At a public hearing, lawmakers asked CTLA members to respond to Neubert’s arguments. Michael Walsh, of Walsh Woodard in Hartford, said there’s no evidence of physicians fleeing, or medical malpractice premiums spiraling out of control, in states that extend statutes of limitations for civil lawsuits involving minors.

“Whenever those statements are made that doctors are being driven from the state in droves, that insurance premiums are going to go through the roof, I think the best question each one of you can ask is show me. Show me the evidence,” Walsh told lawmakers. “I’d love to see some evidence to suggest that this is going to put insurance premiums through the roof, but quite candidly, I don’t think that evidence exists.”

But, in an interview, Ziotas said that it often takes the full impact of an injury years to manifest itself.

“Lawyers get contacted by parents who didn’t think their child had a serious injury and then they go to school and are told the child needs special education,” said Ziotas. “[The parents] find out their child was hurt in an accident or child birth and are completely out of luck. Those are tough calls. It’s a very strange system. A parent is told their child will be fine for years and find out they’re not and have no remedy while in other states they have a remedy.”

Ziotas provided the example of a 2-year-old whose leg is fractured in a car accident. There’s a part of the bone called the growth plate, which when injured could cause the leg to not grow to its normal length. Under current law, the parents would have to bring suit within two years, not knowing the full extent of the growth plate damage. With the proposed bill, parents could have seven years to see whether their child’s leg heals and grows properly.

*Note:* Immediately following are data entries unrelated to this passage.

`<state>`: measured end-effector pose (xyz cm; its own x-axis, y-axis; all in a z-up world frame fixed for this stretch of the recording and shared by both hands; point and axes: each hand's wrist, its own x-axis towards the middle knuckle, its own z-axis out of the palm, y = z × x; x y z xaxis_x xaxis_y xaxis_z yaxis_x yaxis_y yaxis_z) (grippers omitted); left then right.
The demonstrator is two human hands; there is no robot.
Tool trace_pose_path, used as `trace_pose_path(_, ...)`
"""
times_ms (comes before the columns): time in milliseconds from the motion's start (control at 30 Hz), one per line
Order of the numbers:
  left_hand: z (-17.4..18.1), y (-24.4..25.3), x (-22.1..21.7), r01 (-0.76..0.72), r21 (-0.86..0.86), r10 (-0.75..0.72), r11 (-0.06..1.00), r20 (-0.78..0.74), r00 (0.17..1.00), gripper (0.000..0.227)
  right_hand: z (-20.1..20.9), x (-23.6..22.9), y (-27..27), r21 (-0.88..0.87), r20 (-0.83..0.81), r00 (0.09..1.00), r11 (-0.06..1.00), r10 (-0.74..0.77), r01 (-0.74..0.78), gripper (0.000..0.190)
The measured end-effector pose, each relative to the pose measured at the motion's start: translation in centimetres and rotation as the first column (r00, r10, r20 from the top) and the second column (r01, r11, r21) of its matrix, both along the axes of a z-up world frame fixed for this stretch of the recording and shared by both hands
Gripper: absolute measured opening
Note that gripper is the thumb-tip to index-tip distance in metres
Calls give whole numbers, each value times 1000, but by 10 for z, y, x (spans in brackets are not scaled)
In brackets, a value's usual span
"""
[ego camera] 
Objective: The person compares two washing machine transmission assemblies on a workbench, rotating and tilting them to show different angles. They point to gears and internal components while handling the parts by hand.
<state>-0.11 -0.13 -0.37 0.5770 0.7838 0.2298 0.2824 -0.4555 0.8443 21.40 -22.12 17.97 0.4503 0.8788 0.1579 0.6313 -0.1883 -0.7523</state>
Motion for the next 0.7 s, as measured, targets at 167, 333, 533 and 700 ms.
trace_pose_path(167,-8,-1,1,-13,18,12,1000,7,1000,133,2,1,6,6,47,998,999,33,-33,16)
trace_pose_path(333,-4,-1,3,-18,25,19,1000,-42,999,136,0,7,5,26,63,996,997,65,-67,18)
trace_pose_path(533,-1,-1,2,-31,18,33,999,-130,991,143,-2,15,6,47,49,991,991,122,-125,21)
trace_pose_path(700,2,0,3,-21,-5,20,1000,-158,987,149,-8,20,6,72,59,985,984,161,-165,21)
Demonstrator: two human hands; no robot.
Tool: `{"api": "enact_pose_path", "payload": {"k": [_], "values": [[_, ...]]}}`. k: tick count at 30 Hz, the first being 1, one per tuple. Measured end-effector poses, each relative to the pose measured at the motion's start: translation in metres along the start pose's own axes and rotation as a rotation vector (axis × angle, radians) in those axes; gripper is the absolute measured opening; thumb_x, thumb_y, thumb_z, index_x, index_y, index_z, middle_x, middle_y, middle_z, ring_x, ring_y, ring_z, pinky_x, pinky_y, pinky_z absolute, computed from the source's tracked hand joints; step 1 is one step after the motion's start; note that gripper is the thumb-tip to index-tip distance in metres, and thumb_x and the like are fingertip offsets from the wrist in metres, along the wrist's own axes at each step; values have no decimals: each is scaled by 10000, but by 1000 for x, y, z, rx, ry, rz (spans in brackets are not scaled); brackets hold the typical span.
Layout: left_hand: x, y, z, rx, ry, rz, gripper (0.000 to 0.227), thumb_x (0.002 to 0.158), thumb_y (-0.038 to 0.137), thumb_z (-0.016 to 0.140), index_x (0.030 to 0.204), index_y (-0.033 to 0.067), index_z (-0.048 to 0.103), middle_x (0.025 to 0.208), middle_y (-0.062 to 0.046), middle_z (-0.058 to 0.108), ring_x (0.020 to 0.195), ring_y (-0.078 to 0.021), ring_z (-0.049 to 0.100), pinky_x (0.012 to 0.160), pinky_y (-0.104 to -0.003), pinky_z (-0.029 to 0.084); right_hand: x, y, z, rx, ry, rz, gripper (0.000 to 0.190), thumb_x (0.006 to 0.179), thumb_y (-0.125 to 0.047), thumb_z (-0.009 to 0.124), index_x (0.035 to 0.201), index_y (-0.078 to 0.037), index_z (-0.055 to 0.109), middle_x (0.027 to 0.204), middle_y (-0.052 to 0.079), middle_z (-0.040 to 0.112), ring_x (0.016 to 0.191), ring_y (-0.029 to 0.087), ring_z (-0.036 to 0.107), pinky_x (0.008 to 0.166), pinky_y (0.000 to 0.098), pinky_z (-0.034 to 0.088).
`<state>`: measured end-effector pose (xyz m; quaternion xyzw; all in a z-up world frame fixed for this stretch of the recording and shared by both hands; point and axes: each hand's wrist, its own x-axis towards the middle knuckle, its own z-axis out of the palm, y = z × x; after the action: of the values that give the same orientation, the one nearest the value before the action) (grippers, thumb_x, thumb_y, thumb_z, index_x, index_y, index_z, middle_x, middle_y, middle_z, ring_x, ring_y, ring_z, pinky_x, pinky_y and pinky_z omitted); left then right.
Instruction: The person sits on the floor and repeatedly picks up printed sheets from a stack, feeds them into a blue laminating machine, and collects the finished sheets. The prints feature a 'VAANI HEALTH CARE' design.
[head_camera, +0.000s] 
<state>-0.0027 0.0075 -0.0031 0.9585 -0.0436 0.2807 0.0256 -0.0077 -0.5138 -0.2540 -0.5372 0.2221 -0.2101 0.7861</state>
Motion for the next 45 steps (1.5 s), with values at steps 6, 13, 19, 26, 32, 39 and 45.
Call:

Ziotas said a similar situation can arise with concussions. He said toddlers who suffer blows to the head are too young to be tested for a mild traumatic brain injury. But sometimes when a child starts school, parents find out their child has cognitive problems as a result of the earlier accident. By that time, he said, it’s too late to sue.

The CTLA argues that this legislation actually would affect only a small number of potential litigants, but that it would provide vital protection for parents and children who sustain serious injuries that can’t be immediately diagnosed. As it stands, said Ziotas, “all you’re doing is closing the courthouse … to the people the courthouse should be open to the most: injured children.”